* **WORK INSTRUCTIONS**: Only a number is required: how many lines of the material contain the string "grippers".

** Opening INPUT DATA block **

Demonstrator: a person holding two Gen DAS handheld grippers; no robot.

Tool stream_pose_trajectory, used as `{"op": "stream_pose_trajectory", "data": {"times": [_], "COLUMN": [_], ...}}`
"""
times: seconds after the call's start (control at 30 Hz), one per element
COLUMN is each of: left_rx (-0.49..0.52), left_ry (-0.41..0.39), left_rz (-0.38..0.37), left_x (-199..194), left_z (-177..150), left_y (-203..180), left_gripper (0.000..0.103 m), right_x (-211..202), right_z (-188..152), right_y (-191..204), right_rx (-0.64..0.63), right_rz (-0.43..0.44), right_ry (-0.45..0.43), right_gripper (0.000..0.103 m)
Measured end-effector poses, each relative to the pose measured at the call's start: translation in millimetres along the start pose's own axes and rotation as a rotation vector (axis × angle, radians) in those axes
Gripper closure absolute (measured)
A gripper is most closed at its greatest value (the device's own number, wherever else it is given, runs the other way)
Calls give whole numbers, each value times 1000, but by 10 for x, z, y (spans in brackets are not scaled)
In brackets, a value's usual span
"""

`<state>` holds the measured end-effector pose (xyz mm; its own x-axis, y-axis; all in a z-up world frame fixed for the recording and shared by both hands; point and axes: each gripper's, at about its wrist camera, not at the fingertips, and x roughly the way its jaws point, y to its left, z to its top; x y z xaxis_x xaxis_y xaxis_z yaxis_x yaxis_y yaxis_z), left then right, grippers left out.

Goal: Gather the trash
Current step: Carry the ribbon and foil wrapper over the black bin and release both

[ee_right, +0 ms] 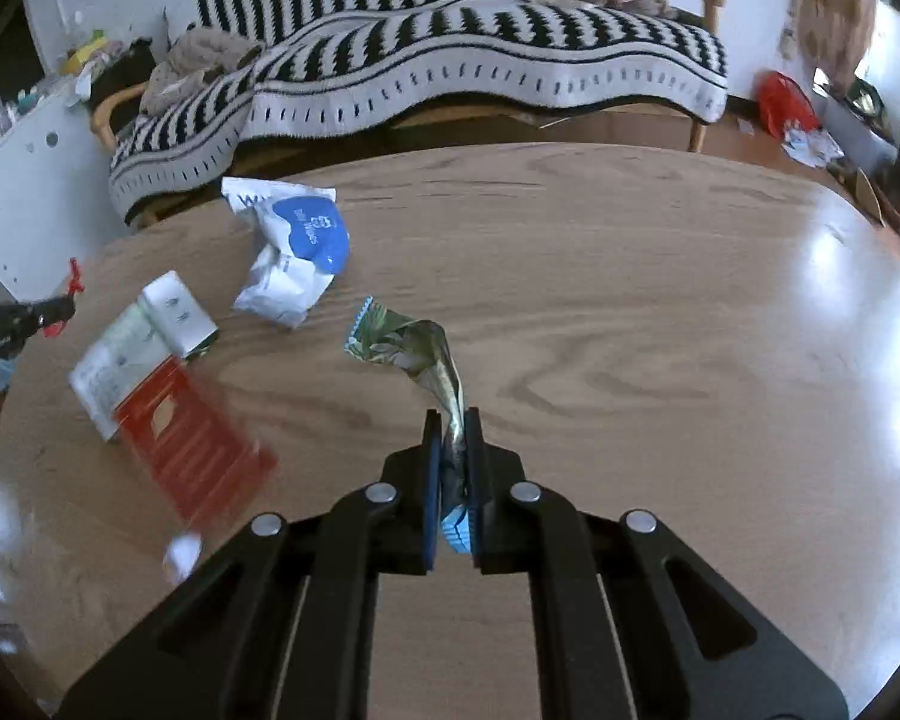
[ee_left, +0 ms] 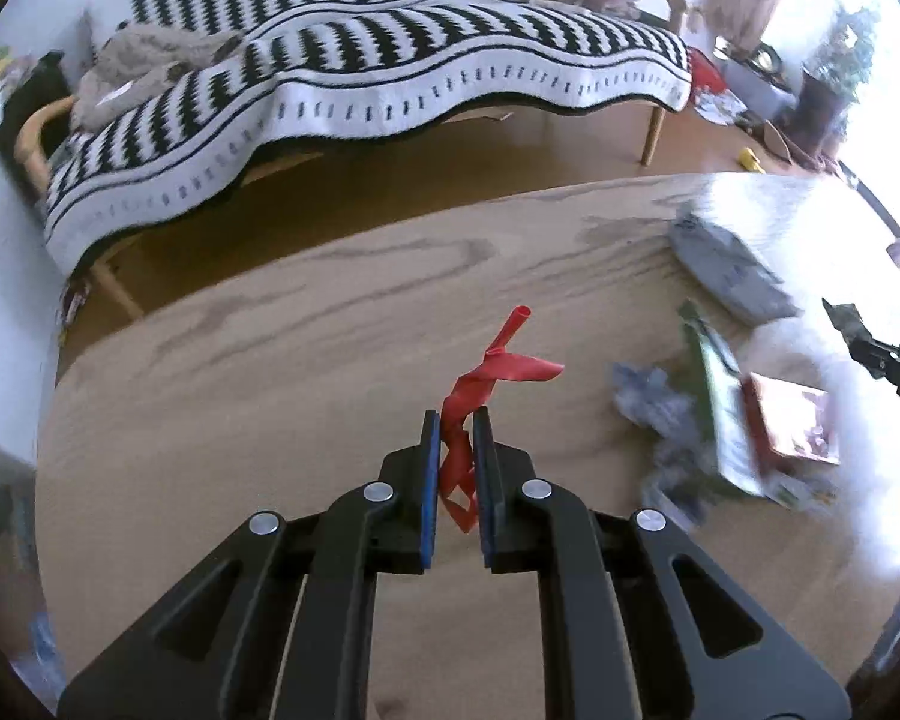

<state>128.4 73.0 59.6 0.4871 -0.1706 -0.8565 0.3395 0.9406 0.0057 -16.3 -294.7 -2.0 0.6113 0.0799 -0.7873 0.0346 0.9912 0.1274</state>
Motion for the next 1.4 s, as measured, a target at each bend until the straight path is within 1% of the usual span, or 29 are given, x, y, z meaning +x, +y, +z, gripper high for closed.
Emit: {"op": "stream_pose_trajectory", "data": {"times": [0.03,0.07,0.1,0.13,0.17,0.2,0.27,0.3,0.33,0.4,0.43,0.5,0.57,0.63,0.67,0.73,0.8,0.83,0.87,0.93,1.03,1.1,1.13,1.2,1.3,1.4], "left_rx": [-14,-30,-47,-54,-42,-18,19,32,54,92,115,141,178,194,202,224,242,246,241,221,183,173,181,188,211,219], "left_ry": [7,4,-5,-19,-35,-57,-83,-90,-97,-106,-103,-93,-72,-36,-8,47,100,135,160,230,304,345,351,352,327,326], "left_rz": [15,10,-12,-48,-65,-85,-150,-172,-208,-258,-298,-350,-414,-464,-491,-525,-550,-560,-566,-589,-636,-638,-627,-607,-576,-570], "left_x": [-131,-262,-400,-587,-732,-908,-1171,-1243,-1348,-1493,-1568,-1629,-1667,-1635,-1593,-1474,-1314,-1181,-1078,-793,-456,-260,-176,-88,-48,-24], "left_z": [-51,-92,-129,-179,-218,-278,-415,-468,-561,-753,-894,-1069,-1336,-1544,-1665,-1895,-2129,-2270,-2364,-2595,-2877,-3035,-3036,-3086,-3054,-3042], "left_y": [-64,-141,-235,-414,-590,-844,-1320,-1473,-1741,-2199,-2514,-2892,-3412,-3781,-3972,-4308,-4609,-4775,-4877,-5099,-5311,-5371,-5381,-5387,-5410,-5433], "left_gripper": [93,93,93,94,93,93,93,93,93,93,93,93,93,93,93,93,93,93,93,93,93,93,93,93,93,93], "right_x": [-179,-347,-489,-678,-816,-1014,-1324,-1534,-1724,-2057,-2224,-2519,-2693,-2827,-2846,-2818,-2695,-2634,-2521,-2365,-2160,-2071,-2037,-1942,-1817,-1732], "right_z": [-33,-65,-93,-139,-181,-256,-395,-511,-617,-810,-926,-1218,-1490,-1895,-2015,-2446,-2849,-2984,-3210,-3494,-3829,-3943,-3961,-4010,-3999,-3987], "right_y": [-47,-92,-134,-185,-225,-295,-402,-486,-572,-753,-847,-1074,-1283,-1560,-1643,-1902,-2122,-2183,-2288,-2427,-2524,-2555,-2564,-2594,-2593,-2606], "right_rx": [12,20,25,29,32,38,52,63,77,107,122,154,185,232,247,314,374,392,430,482,534,538,537,542,543,552], "right_rz": [3,3,3,1,-2,-6,-13,-20,-24,-33,-43,-65,-81,-111,-118,-126,-136,-139,-139,-134,-121,-112,-110,-105,-95,-84], "right_ry": [-22,-40,-54,-72,-84,-101,-126,-143,-159,-186,-200,-215,-212,-189,-179,-129,-68,-46,-5,48,109,139,152,178,199,210], "right_gripper": [95,95,95,95,95,95,95,95,95,95,95,95,95,95,95,95,95,95,95,95,95,95,95,95,95,95]}}
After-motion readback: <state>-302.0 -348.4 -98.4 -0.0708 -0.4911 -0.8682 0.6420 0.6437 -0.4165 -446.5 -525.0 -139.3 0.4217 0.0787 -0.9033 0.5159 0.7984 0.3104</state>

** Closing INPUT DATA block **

* **SOLUTION TO THIS TASK**: 2